20mA is indeed what I measured, (both inline with the clock and total master off draw) and over an extended time it never varied more than a milliamp. I will grant the charge rate is much less than that the capacity is rated at, but it's all the data I have.

I've been trying to find the normal rate for the clock, as well as the other problem causing it to die in 11days. Looking like the alternator may not have been fully charging the battery allowing the clock to polish it off.
 
20mA is indeed what I measured, (both inline with the clock and total master off draw) and over an extended time it never varied more than a milliamp. I will grant the charge rate is much less than that the capacity is rated at, but it's all the data I have.
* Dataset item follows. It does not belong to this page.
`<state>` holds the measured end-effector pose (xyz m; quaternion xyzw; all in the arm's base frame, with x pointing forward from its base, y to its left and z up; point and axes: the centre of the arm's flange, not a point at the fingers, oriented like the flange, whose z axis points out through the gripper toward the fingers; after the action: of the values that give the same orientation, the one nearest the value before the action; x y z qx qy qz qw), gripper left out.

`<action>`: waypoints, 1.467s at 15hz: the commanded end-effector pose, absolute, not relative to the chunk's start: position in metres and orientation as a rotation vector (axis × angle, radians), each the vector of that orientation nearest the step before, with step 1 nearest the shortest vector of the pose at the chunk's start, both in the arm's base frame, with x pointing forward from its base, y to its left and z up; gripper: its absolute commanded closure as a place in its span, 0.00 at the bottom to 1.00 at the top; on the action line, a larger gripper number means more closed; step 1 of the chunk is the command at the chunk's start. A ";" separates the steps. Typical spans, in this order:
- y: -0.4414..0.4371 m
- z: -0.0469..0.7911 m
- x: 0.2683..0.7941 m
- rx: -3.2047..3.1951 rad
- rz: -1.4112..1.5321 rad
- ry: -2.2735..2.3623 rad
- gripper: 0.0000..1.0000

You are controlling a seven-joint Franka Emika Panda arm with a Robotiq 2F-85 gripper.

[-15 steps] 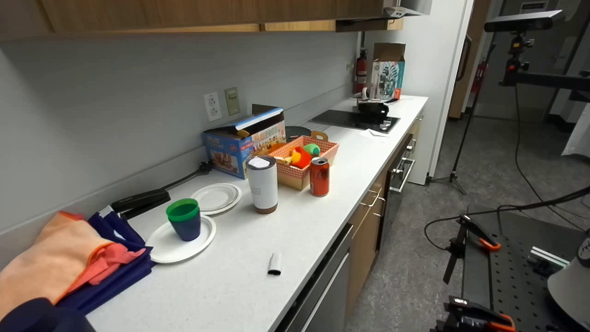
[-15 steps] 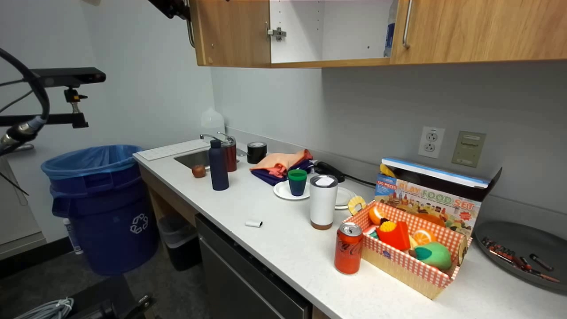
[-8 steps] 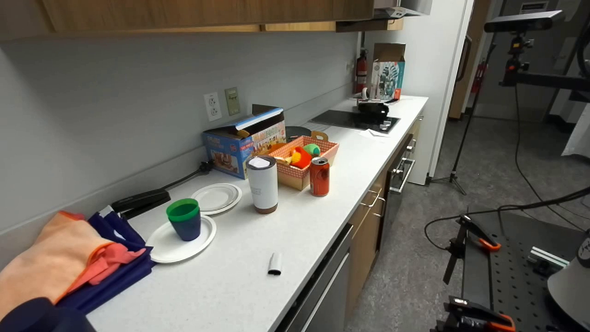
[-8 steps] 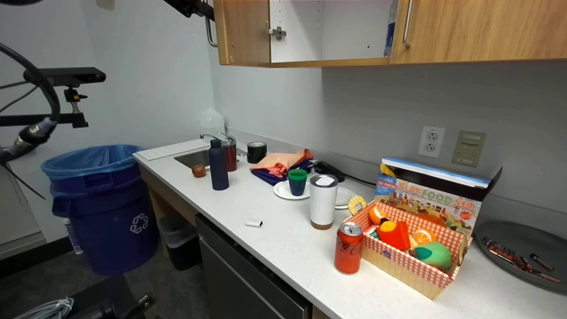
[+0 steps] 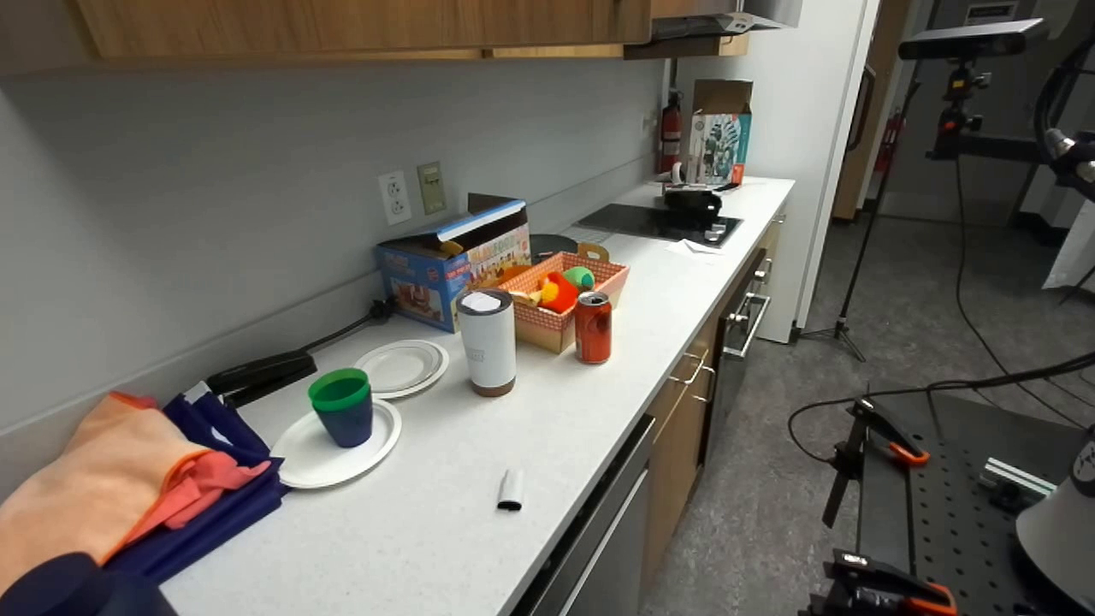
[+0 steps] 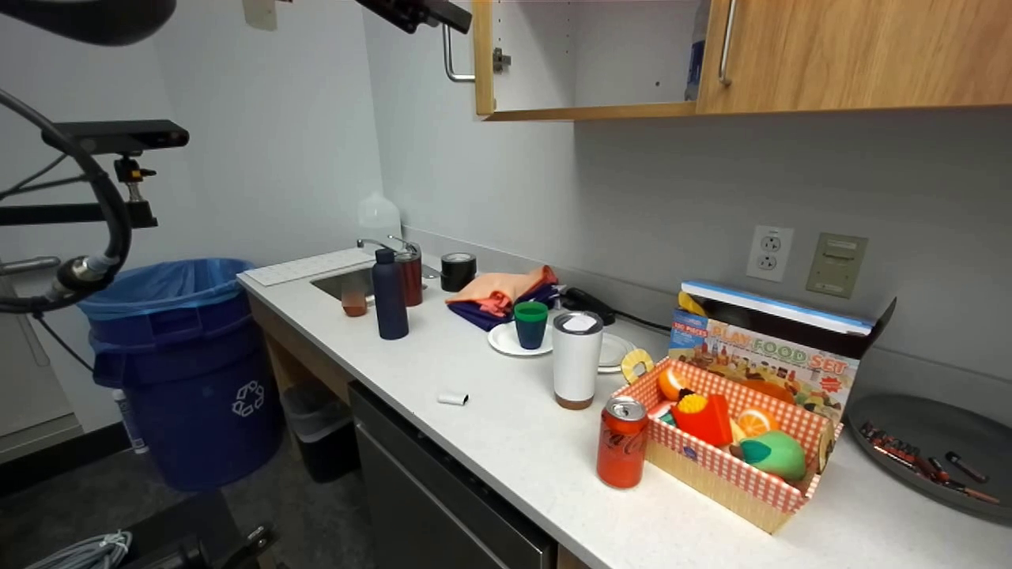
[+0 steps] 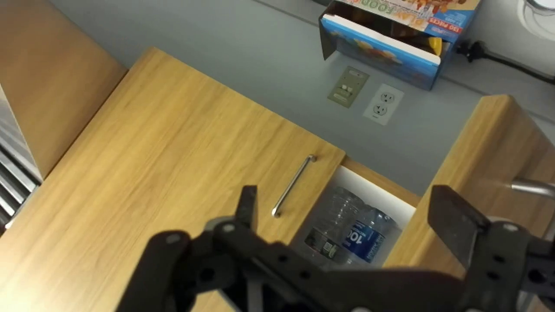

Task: Close the top left cabinet door

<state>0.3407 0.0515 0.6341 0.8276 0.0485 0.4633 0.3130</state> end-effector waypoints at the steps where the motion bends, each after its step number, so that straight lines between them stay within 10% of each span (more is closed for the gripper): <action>1: 0.049 0.633 0.342 2.186 1.215 0.124 0.00; 22: 0.019 0.682 0.358 2.069 1.433 -0.199 0.00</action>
<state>0.3586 0.0143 0.6677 0.7694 -0.0626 0.5549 0.3101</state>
I've been trying to find the normal rate for the clock, as well as the other problem causing it to die in 11days. Looking like the alternator may not have been fully charging the battery allowing the clock to polish it off.

Chances are the clock is defective. A common ESD induced failure symptom is higher than normal current draw due to damage of the ESD protection. What's the make/model?
 
It's a Mitchell, don't have the model number.

Did replace the alternator, and it will charge at taxi speed now, should help some. I'll look into the clock draw.
 
Working on a plane that is drawing down a G243 battery between flights and found that amps pulled by the clock are sufficient to drain the battery in 3 weeks using the published capacity.

Just thought I'd share.
Pop the clock circuit breaker while in storage. we have a 150 that will do the same thing, so we keep a battery minder on it.